TASK BRIEF>
Your job is to copy every line in the material containing the word "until".
────────────────────
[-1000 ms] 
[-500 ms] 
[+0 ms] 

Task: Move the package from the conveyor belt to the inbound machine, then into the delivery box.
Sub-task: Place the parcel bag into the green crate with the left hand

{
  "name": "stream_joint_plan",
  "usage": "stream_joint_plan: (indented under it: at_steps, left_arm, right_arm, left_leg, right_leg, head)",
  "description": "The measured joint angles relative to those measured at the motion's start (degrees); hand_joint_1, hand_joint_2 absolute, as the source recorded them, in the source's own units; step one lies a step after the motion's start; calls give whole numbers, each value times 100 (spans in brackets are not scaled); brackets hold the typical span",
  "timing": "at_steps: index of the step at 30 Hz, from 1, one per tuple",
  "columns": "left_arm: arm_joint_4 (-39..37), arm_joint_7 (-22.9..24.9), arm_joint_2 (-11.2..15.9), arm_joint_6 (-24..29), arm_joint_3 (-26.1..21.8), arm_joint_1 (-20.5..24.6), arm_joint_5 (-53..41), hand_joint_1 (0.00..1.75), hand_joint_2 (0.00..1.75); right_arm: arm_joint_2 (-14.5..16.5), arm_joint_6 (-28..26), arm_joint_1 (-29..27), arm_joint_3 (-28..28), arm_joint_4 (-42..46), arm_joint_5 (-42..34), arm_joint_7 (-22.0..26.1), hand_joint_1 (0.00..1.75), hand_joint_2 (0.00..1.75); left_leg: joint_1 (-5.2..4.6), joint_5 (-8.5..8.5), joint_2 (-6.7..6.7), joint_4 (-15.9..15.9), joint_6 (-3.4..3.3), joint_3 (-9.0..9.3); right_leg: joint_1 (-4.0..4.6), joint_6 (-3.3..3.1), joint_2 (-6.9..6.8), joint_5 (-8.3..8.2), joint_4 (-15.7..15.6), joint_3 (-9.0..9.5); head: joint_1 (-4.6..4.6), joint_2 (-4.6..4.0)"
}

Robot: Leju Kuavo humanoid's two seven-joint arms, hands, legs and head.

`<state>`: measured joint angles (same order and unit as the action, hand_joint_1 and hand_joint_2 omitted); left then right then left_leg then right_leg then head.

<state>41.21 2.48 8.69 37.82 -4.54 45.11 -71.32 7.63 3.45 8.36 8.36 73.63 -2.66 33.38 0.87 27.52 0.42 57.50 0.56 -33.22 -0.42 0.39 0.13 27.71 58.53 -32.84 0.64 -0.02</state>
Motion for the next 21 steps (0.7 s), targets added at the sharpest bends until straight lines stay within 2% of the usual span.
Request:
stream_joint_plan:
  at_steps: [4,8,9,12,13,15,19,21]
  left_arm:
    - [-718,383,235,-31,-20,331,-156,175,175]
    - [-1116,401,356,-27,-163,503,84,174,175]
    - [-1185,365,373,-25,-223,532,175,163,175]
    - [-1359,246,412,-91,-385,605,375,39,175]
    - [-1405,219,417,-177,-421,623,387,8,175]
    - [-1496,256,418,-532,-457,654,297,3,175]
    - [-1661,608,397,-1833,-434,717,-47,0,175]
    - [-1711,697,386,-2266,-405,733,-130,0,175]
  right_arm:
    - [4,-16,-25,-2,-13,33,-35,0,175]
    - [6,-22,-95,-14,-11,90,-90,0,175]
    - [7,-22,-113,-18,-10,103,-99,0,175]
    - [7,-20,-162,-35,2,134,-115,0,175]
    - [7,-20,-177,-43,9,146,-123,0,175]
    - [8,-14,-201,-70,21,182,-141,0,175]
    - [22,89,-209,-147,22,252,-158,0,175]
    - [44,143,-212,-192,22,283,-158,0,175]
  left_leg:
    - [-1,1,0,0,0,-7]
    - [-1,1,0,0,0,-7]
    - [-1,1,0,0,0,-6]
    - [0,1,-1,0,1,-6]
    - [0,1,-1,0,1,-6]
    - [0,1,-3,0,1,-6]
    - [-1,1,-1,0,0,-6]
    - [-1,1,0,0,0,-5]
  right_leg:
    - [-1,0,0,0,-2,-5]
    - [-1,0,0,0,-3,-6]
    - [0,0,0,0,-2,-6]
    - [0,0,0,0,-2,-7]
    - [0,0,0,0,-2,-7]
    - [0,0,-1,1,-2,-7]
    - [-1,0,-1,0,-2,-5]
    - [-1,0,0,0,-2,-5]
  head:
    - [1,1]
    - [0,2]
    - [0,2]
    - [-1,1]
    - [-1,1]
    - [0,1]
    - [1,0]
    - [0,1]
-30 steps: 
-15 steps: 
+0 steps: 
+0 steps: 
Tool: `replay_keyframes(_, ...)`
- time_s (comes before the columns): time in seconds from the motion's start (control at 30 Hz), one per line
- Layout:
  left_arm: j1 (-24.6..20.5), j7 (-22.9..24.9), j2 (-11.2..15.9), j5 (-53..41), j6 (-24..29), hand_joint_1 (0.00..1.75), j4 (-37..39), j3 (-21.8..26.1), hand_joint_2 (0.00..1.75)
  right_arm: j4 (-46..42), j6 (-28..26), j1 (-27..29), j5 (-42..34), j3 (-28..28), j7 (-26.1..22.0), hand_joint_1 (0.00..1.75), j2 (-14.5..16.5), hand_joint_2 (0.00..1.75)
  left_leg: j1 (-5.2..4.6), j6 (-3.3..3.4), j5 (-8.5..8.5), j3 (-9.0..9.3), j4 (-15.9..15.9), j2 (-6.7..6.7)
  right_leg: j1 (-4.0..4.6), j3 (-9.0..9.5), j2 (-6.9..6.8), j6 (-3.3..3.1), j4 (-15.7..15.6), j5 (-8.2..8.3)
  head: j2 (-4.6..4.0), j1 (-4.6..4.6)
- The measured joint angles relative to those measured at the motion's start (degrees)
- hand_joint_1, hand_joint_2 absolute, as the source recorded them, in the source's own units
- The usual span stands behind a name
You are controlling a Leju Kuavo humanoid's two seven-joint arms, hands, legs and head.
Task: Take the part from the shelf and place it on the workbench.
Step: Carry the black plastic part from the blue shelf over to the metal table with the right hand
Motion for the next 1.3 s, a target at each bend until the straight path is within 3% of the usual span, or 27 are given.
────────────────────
WRITTEN RESPONSE>
Motion for the next 21 steps (0.7 s), targets added at the sharpest bends until straight lines stay within 2% of the usual span.
Motion for the next 1.3 s, a target at each bend until the straight path is within 3% of the usual span, or 27 are given.

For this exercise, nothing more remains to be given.